Nesta sexta reportagem da série Desafios Urbanos, gestores e especialistas em saúde pública são unânimes ao afirmar que a qualificação da atenção básica é um trabalho desafiador para os futuros prefeitos não apenas da Região Metropolitana, mas de todo o Estado. Devido à pandemia de covid-19, as demandas da saúde tendem a se agravar nos próximos meses, especialmente com o fim do orçamento emergencial para enfrentar as consequências do novo coronavírus. Reduzir as filas de espera, garantir consultas sem demora e oferecer estrutura nos postos de saúde também são desafios para novos gestores, que precisarão enfrentar os problemas com o enxuto orçamento municipal.

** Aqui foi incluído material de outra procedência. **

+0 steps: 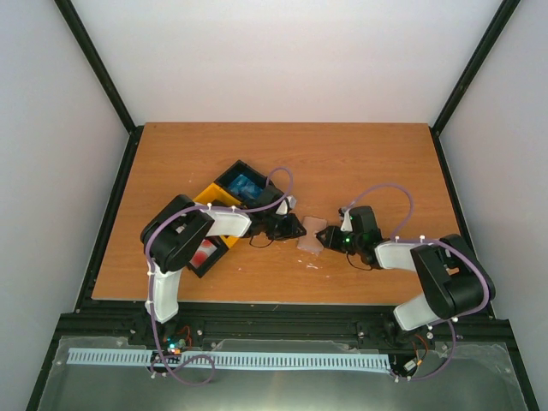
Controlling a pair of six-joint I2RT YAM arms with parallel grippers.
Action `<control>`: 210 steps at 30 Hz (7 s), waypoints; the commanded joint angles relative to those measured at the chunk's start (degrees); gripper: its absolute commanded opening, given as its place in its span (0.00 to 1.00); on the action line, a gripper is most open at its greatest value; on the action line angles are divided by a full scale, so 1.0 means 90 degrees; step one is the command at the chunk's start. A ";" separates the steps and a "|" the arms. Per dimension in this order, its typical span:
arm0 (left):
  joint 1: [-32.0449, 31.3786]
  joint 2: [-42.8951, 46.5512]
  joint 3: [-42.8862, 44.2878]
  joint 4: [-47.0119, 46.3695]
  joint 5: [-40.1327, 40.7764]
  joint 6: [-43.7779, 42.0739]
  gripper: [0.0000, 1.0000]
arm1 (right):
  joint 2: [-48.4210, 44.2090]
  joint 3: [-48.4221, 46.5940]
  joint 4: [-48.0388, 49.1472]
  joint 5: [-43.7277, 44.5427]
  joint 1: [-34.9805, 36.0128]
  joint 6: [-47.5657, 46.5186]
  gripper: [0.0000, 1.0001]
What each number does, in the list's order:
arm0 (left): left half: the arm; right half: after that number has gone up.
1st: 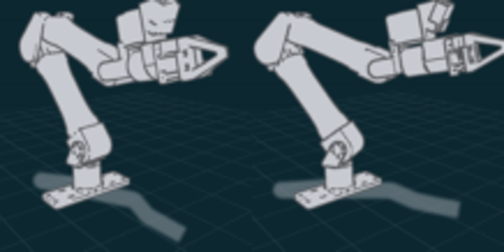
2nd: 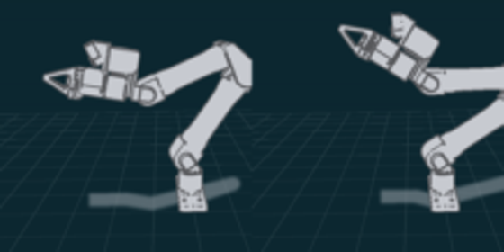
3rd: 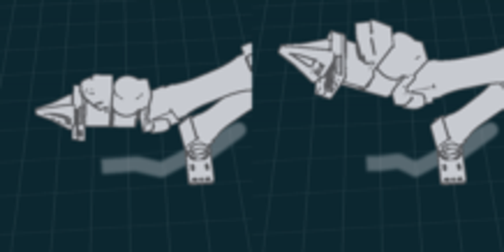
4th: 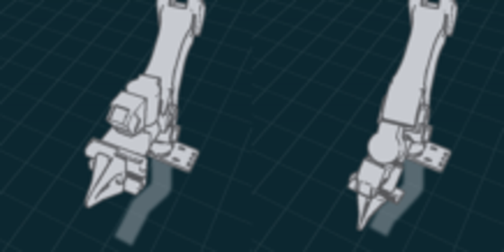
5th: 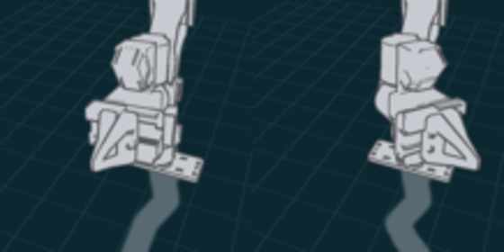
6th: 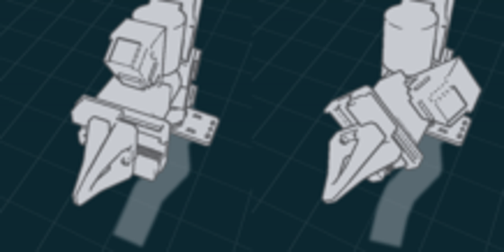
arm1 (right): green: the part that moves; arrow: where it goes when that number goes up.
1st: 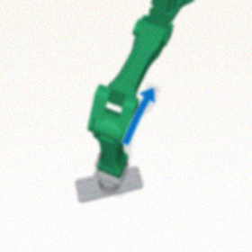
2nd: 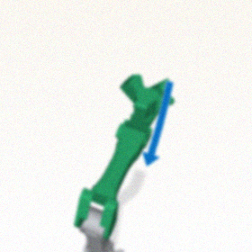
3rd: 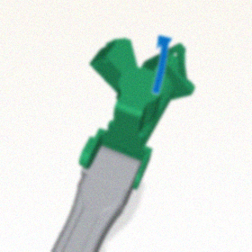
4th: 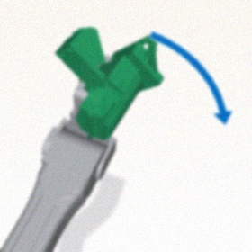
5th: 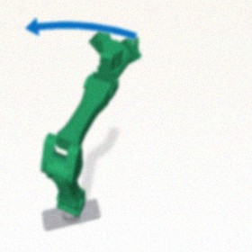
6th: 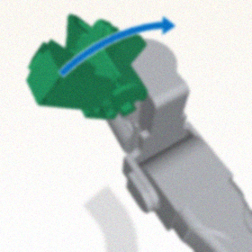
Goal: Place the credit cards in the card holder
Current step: Close the card holder at the center of the board, then reset both arms
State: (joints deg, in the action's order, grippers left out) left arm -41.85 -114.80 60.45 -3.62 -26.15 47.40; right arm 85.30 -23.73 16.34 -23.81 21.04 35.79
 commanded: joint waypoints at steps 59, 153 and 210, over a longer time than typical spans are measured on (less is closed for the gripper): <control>-0.0076 -0.0995 -0.0544 0.1369 0.0863 -0.0238 0.18 | 0.0983 -0.0822 -0.0562 0.0073 0.0524 0.0178 0.37; -0.0072 -0.1117 -0.0476 0.1378 0.0957 -0.0219 0.17 | 0.1263 -0.1087 -0.1570 0.0240 0.0747 0.0040 0.32; -0.0067 1.0096 -0.1479 0.3992 0.5095 -0.1076 1.00 | -0.7396 -0.3819 -0.8594 0.5507 0.0719 -0.0075 1.00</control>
State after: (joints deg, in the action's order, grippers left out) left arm -42.65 -26.26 47.29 29.34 17.61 39.48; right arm 19.97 -58.57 -59.57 24.05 27.40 34.94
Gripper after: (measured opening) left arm 0.995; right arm 0.999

Faz três meses que o servidor público aposentado Manoel Jorge da Silva, 68 anos, luta para marcar uma consulta com urologista para ele e outras com ginecologista e angiologista para a esposa. Na última quinta-feira (15), ele foi à Policlínica Amaury Coutinho, no bairro de Campina do Barreto, Zona Norte do Recife, em mais uma tentativa. "É muito difícil e, quando conseguimos marcar, ainda há a espera para o dia de sermos atendidos. Os próximos prefeitos têm que melhorar isso. Do jeito que está, é um caos", contou Manoel, ciente de que a Saúde será, mais do que em anos anteriores, um dos principais desafios para os agentes políticos que administrarão os municípios nos próximos quatro anos. Mergulhado na pandemia de covid-19 (a maior crise sanitária dos últimos 100 anos), os sistemas de saúde municipais tiveram a resiliência testada e ganham agora os holofotes na agenda eleitoral.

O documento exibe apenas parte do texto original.